最初は「国立に行ってほしい」という親の願いもありましたが、最終的には本人の意思を尊重しました。そこには、数字だけでは測れない「本人の人生観」がありました。


5. よくある質問(FAQ)
Q:結局、学費が安い国立に行かせるべき?
A:学費だけで選ぶと、本人のモチベーションが続かないリスクがあります。特に理系は、私立だと国立の2倍以上の学費(4年で700万〜)になるケースも多いため、シュミレーションと、家族でよく話し合うことをお勧めします。
Q:地方国立は就活で不利になりませんか?
A:全く不利ではありません。むしろ、地元の優良企業や公務員試験には非常に強いです。ただ、東京での就活を希望する場合は、交通費と時間の確保が必要になります。

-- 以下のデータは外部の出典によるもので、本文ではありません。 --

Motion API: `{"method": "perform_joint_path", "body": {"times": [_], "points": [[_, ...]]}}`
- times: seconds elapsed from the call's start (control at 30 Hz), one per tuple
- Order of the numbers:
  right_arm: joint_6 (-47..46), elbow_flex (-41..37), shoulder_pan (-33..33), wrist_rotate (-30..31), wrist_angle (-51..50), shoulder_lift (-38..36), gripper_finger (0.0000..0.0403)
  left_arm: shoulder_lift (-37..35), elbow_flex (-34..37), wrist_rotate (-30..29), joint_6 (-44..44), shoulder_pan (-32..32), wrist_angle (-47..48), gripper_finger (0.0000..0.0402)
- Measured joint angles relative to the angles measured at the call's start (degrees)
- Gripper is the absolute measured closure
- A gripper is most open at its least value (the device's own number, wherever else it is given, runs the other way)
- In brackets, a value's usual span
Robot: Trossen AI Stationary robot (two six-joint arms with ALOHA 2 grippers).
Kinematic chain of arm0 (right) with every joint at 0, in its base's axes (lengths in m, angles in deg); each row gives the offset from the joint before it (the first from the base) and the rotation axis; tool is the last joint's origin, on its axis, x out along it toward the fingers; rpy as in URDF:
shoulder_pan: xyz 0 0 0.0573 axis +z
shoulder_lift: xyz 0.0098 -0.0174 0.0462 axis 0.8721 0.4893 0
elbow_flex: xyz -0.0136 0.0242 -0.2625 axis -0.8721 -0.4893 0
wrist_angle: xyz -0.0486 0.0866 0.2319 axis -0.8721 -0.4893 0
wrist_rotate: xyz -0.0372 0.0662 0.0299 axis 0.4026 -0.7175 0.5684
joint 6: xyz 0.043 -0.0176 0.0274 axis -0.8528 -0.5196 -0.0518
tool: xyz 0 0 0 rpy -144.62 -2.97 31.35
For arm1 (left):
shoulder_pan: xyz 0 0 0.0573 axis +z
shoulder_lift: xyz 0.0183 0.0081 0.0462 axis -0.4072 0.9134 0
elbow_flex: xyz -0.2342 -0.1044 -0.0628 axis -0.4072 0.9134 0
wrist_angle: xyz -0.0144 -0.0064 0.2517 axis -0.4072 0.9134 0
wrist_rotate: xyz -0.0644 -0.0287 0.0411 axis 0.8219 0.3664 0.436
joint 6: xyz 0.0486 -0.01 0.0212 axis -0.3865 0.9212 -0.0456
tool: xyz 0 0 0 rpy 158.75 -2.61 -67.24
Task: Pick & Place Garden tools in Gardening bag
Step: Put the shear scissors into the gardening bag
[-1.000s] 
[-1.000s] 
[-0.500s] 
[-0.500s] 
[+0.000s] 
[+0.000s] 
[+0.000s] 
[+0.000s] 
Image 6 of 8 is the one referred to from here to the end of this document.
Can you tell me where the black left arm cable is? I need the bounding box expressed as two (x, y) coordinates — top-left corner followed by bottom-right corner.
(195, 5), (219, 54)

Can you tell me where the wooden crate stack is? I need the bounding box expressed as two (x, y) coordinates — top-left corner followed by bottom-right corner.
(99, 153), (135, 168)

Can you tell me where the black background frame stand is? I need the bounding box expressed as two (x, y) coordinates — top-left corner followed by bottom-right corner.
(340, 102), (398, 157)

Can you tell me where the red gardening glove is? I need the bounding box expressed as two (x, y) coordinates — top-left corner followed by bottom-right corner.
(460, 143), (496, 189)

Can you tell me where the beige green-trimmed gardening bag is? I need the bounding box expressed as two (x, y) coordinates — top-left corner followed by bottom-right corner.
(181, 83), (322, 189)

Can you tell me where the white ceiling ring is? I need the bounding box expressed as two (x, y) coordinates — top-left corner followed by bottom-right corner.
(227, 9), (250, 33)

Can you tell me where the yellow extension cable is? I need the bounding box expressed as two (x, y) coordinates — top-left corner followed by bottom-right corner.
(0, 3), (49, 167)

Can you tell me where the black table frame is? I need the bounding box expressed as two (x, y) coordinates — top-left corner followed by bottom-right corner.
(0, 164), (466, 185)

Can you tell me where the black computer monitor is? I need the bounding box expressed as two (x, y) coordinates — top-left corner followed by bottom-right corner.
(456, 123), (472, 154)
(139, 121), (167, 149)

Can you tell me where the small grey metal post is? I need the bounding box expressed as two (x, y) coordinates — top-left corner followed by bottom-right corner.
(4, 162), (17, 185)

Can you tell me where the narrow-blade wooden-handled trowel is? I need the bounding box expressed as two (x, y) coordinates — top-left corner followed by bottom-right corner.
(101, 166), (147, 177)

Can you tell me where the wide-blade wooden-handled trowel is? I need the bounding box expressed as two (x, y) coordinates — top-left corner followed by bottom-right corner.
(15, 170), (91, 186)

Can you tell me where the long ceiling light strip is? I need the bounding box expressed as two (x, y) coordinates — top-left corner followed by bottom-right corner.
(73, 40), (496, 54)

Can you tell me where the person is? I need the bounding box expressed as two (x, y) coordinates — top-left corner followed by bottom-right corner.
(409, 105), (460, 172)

Q:地方国立大学と有名私立はどちらが評価されますか?
A:企業は大学名だけで採用を決めることはほとんどありません。理系は研究内容、文系はインターンや学生時代の活動が重視されます。大学の種類より「何をしてきたか」が重要です。
まとめ:正解は「親の希望」ではなく「本人の納得感」
国立と私立、どちらが良いかに「絶対的な正解」はありません。



親としてはつい「学費の安い方を…」と願ってしまいがちですが、一番大切なのは本人がその場所で「これを学びたい」と胸を張れるかどうかです。